Top of Given information

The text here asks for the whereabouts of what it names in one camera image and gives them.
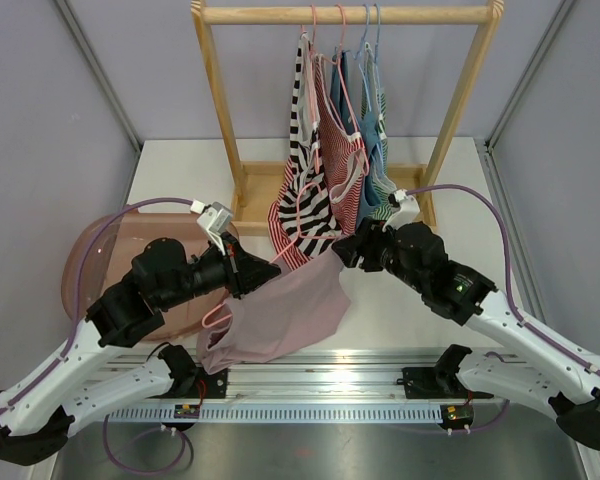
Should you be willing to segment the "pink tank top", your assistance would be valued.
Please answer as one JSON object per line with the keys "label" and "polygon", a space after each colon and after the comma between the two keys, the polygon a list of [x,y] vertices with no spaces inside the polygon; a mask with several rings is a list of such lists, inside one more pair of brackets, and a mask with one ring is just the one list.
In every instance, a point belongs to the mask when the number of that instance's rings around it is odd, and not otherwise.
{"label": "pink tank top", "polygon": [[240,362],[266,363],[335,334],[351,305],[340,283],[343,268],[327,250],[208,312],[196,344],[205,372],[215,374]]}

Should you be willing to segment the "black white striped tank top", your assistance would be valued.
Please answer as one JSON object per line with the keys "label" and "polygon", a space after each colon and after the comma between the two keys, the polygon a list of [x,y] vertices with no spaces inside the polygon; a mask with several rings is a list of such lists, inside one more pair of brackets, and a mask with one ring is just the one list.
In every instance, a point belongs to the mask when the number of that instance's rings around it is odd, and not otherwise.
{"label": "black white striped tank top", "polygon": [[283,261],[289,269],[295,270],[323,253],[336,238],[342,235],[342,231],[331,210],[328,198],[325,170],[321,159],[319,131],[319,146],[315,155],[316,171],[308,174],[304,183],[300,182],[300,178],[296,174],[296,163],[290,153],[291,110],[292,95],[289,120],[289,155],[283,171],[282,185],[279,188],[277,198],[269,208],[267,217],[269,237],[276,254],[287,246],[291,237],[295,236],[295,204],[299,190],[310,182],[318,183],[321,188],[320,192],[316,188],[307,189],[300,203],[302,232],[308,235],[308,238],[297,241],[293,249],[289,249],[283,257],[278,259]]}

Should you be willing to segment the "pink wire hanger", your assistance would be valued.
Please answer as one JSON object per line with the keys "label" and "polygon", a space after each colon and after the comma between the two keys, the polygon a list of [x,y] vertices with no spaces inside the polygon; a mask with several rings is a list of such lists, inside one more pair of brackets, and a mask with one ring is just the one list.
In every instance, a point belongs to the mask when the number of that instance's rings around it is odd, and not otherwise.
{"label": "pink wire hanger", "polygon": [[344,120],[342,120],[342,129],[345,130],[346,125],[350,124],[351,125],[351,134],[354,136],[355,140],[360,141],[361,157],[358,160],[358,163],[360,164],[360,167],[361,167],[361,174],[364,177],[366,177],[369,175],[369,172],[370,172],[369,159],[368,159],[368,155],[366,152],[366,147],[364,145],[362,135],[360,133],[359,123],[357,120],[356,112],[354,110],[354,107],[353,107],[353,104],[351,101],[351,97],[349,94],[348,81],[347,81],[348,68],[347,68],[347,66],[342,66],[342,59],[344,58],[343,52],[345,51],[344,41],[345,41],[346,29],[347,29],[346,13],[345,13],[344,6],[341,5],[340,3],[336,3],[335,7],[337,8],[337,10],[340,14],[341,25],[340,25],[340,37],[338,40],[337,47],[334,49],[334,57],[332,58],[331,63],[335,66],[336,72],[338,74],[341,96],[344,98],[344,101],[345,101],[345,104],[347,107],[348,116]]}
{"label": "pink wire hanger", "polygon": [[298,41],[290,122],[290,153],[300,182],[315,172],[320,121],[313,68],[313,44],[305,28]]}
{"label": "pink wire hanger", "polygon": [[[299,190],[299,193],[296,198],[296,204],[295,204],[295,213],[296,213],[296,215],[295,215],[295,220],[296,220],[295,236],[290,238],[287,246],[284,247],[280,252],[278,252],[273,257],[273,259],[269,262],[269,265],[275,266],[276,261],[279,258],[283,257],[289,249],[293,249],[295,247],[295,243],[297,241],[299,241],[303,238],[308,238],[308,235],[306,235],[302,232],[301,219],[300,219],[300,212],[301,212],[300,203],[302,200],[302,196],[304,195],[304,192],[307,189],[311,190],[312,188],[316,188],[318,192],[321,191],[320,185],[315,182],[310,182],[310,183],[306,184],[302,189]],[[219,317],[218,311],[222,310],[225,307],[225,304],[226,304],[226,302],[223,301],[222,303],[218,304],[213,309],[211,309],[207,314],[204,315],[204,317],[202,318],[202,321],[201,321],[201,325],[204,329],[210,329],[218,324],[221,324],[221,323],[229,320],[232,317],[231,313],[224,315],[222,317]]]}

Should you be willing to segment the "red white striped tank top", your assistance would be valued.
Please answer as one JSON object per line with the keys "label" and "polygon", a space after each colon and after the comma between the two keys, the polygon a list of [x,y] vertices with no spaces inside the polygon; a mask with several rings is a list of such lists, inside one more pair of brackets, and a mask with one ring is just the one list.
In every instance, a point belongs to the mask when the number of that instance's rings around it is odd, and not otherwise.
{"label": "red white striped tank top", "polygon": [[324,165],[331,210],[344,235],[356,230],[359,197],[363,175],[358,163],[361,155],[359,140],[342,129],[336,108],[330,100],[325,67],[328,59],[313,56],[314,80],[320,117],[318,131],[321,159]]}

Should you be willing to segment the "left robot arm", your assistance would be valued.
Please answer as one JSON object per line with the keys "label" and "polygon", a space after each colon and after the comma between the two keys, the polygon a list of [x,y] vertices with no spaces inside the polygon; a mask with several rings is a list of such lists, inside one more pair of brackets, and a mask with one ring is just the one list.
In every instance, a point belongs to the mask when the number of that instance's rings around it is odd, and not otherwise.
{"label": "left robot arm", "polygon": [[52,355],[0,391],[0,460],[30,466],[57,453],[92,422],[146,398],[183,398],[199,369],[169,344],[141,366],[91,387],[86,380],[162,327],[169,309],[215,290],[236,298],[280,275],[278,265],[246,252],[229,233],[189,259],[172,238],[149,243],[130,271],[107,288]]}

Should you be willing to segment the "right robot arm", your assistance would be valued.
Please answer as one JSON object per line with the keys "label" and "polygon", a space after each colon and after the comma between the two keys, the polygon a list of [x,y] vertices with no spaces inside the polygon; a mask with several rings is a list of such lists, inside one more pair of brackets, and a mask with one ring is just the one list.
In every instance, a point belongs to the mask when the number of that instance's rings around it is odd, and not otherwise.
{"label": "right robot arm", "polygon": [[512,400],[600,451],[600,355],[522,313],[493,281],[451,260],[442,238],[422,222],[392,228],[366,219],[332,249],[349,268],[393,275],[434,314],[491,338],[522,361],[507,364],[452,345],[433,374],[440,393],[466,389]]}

Bottom of Given information
Top of Given information

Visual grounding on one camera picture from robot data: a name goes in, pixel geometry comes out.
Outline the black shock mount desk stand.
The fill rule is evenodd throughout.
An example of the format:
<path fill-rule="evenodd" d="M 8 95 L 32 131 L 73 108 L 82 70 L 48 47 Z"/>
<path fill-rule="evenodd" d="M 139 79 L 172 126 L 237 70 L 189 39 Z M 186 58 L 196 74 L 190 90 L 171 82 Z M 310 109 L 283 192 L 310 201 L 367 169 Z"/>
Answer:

Bottom of Given information
Top of Given information

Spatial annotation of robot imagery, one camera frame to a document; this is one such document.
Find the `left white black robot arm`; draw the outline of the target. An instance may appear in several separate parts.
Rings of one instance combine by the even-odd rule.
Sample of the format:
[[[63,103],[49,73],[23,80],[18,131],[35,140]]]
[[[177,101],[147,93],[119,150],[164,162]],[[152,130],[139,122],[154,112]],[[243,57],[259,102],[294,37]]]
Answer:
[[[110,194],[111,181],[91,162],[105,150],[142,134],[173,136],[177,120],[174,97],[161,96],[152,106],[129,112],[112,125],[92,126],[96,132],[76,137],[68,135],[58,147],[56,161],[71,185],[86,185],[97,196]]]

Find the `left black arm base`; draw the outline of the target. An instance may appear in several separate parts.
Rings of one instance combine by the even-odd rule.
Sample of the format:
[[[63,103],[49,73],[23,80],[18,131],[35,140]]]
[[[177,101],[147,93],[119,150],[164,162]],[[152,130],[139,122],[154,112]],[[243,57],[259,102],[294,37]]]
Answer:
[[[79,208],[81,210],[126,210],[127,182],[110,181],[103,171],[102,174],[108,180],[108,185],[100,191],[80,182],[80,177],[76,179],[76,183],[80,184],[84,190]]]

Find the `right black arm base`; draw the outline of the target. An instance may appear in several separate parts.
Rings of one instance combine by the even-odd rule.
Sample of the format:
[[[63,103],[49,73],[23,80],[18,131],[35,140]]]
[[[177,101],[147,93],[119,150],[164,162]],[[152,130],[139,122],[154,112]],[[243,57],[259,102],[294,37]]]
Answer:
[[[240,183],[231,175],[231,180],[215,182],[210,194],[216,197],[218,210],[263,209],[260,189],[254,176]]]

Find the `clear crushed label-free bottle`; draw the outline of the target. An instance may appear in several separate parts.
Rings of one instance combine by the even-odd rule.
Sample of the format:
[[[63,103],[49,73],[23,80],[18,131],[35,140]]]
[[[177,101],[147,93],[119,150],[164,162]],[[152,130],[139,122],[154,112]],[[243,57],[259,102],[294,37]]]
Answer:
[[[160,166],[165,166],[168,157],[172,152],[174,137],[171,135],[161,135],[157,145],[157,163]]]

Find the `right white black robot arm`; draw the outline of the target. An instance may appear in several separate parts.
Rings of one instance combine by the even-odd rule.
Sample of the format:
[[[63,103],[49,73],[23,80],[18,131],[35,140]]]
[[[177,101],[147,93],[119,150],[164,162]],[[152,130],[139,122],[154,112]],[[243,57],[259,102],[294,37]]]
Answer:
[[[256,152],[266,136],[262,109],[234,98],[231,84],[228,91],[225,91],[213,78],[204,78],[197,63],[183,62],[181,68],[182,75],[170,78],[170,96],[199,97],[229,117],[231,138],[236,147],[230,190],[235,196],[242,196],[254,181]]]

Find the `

Bottom of Given information

#### [Task]
Answer with one number only: how many lines of the entries above include the word "base"?

#### [Exercise response]
2